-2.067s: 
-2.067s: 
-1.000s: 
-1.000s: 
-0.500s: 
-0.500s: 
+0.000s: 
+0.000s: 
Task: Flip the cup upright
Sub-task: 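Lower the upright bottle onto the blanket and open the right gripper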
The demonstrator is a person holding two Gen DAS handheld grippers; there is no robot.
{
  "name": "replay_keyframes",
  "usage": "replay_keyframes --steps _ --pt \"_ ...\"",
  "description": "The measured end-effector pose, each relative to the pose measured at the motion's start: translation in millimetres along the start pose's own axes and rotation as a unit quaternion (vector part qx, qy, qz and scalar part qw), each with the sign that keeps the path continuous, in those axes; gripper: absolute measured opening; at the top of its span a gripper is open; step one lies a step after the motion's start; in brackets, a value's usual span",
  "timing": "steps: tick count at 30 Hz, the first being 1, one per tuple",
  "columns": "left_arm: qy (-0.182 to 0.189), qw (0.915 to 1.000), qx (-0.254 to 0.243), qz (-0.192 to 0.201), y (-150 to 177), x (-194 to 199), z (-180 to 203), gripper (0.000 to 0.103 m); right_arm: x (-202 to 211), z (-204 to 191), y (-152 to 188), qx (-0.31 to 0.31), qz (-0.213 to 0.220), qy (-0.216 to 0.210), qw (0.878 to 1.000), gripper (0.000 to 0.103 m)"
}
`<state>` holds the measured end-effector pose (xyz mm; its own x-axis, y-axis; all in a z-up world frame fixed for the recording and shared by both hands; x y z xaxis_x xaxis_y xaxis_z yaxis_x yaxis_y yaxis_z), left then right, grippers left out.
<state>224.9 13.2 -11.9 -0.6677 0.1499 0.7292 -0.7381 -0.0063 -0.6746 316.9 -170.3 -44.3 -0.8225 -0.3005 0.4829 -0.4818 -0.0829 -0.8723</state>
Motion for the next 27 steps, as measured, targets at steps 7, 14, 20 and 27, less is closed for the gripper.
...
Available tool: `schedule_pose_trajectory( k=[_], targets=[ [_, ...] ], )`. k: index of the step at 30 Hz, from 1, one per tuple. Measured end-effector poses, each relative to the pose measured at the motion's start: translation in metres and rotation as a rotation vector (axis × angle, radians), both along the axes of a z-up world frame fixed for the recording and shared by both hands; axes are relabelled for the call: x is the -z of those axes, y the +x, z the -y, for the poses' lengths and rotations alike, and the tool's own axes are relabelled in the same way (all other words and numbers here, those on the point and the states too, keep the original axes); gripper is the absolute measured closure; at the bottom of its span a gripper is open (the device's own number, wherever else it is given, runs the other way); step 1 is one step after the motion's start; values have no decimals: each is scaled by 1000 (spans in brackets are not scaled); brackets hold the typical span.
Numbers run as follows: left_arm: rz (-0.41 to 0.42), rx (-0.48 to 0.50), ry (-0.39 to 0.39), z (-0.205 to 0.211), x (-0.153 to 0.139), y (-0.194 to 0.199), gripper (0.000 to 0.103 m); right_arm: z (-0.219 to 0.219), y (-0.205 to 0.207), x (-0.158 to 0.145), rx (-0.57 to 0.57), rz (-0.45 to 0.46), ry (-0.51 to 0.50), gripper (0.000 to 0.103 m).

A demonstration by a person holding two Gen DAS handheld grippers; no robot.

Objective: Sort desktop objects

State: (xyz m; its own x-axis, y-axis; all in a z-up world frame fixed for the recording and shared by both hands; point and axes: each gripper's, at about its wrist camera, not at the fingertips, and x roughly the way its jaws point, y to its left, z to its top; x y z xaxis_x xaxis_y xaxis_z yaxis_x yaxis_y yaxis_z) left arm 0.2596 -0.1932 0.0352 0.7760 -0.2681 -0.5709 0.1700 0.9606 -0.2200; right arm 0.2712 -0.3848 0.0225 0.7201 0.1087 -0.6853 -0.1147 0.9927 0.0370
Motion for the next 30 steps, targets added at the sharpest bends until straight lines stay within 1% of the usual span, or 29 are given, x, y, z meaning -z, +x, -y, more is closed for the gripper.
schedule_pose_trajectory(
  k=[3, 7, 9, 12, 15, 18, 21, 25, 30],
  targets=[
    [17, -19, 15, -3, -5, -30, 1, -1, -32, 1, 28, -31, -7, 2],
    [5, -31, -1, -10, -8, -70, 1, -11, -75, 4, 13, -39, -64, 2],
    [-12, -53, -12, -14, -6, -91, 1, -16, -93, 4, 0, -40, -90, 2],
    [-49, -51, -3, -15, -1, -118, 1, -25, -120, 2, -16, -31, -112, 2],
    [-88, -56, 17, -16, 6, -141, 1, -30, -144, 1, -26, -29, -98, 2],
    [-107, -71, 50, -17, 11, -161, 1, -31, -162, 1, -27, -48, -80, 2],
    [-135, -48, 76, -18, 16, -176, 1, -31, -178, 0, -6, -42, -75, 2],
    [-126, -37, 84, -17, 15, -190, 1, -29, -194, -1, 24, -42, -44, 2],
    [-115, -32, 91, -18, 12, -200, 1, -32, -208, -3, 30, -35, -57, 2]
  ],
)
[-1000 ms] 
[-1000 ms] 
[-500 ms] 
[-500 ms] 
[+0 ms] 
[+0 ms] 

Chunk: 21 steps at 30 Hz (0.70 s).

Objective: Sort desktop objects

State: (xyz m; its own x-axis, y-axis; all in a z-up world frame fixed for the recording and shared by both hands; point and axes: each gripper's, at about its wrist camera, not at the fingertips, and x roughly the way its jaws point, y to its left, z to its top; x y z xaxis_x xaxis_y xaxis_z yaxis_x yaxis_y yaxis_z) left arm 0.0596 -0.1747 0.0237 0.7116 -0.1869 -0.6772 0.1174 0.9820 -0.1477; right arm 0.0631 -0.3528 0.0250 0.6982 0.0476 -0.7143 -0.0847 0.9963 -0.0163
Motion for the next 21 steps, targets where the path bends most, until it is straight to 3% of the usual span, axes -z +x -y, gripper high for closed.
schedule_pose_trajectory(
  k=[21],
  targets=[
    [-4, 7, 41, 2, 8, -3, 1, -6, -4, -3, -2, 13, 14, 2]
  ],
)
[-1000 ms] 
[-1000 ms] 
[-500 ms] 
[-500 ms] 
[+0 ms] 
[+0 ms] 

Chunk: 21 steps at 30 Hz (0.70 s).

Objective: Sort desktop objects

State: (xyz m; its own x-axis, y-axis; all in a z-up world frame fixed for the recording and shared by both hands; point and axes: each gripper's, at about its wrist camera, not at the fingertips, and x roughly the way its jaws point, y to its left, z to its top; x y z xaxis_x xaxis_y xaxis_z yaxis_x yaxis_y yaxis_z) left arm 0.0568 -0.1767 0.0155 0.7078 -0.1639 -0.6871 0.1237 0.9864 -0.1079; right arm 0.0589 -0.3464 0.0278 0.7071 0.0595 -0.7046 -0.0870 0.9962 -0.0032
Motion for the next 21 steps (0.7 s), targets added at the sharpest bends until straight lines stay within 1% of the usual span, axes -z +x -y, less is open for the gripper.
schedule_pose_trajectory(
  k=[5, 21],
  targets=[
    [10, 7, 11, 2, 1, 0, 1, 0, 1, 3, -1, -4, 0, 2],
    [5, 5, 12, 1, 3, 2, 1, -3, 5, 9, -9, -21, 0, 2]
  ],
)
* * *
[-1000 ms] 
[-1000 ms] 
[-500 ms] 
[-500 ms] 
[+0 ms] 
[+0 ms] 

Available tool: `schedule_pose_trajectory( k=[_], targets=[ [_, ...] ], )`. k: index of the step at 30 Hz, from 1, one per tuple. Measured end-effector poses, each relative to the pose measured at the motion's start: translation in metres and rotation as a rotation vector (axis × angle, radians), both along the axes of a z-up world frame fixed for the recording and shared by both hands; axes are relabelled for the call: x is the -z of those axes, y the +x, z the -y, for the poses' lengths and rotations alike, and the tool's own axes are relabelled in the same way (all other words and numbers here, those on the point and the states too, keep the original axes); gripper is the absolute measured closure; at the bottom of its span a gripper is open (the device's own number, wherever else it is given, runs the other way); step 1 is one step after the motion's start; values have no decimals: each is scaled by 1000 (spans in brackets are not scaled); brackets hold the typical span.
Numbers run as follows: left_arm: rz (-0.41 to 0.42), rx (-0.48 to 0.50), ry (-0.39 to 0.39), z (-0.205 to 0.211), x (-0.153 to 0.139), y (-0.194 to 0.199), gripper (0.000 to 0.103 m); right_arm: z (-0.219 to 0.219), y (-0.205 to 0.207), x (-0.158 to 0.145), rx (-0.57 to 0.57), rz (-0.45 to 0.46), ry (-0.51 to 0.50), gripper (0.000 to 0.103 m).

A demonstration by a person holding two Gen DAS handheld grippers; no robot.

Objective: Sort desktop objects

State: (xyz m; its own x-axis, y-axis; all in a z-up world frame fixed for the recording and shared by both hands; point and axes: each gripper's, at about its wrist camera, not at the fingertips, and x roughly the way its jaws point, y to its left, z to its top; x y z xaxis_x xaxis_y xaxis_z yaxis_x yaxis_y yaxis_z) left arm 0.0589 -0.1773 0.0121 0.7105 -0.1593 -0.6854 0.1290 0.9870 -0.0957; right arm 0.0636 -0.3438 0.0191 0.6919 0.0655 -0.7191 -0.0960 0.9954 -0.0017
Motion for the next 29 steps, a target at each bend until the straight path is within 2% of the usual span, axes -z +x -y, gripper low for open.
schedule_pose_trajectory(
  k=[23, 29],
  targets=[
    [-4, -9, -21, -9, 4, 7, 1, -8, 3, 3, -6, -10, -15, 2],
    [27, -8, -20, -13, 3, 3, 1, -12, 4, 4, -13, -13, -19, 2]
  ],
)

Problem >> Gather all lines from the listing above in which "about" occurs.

The completed task >>
State: (xyz m; its own x-axis, y-axis; all in a z-up world frame fixed for the recording and shared by both hands; point and axes: each gripper's, at about its wrist camera, not at the fingertips, and x roughly the way its jaws point, y to its left, z to its top; x y z xaxis_x xaxis_y xaxis_z yaxis_x yaxis_y yaxis_z) left arm 0.2596 -0.1932 0.0352 0.7760 -0.2681 -0.5709 0.1700 0.9606 -0.2200; right arm 0.2712 -0.3848 0.0225 0.7201 0.1087 -0.6853 -0.1147 0.9927 0.0370
State: (xyz m; its own x-axis, y-axis; all in a z-up world frame fixed for the recording and shared by both hands; point and axes: each gripper's, at about its wrist camera, not at the fingertips, and x roughly the way its jaws point, y to its left, z to its top; x y z xaxis_x xaxis_y xaxis_z yaxis_x yaxis_y yaxis_z) left arm 0.0596 -0.1747 0.0237 0.7116 -0.1869 -0.6772 0.1174 0.9820 -0.1477; right arm 0.0631 -0.3528 0.0250 0.6982 0.0476 -0.7143 -0.0847 0.9963 -0.0163
State: (xyz m; its own x-axis, y-axis; all in a z-up world frame fixed for the recording and shared by both hands; point and axes: each gripper's, at about its wrist camera, not at the fingertips, and x roughly the way its jaws point, y to its left, z to its top; x y z xaxis_x xaxis_y xaxis_z yaxis_x yaxis_y yaxis_z) left arm 0.0568 -0.1767 0.0155 0.7078 -0.1639 -0.6871 0.1237 0.9864 -0.1079; right arm 0.0589 -0.3464 0.0278 0.7071 0.0595 -0.7046 -0.0870 0.9962 -0.0032
State: (xyz m; its own x-axis, y-axis; all in a z-up world frame fixed for the recording and shared by both hands; point and axes: each gripper's, at about its wrist camera, not at the fingertips, and x roughly the way its jaws point, y to its left, z to its top; x y z xaxis_x xaxis_y xaxis_z yaxis_x yaxis_y yaxis_z) left arm 0.0589 -0.1773 0.0121 0.7105 -0.1593 -0.6854 0.1290 0.9870 -0.0957; right arm 0.0636 -0.3438 0.0191 0.6919 0.0655 -0.7191 -0.0960 0.9954 -0.0017

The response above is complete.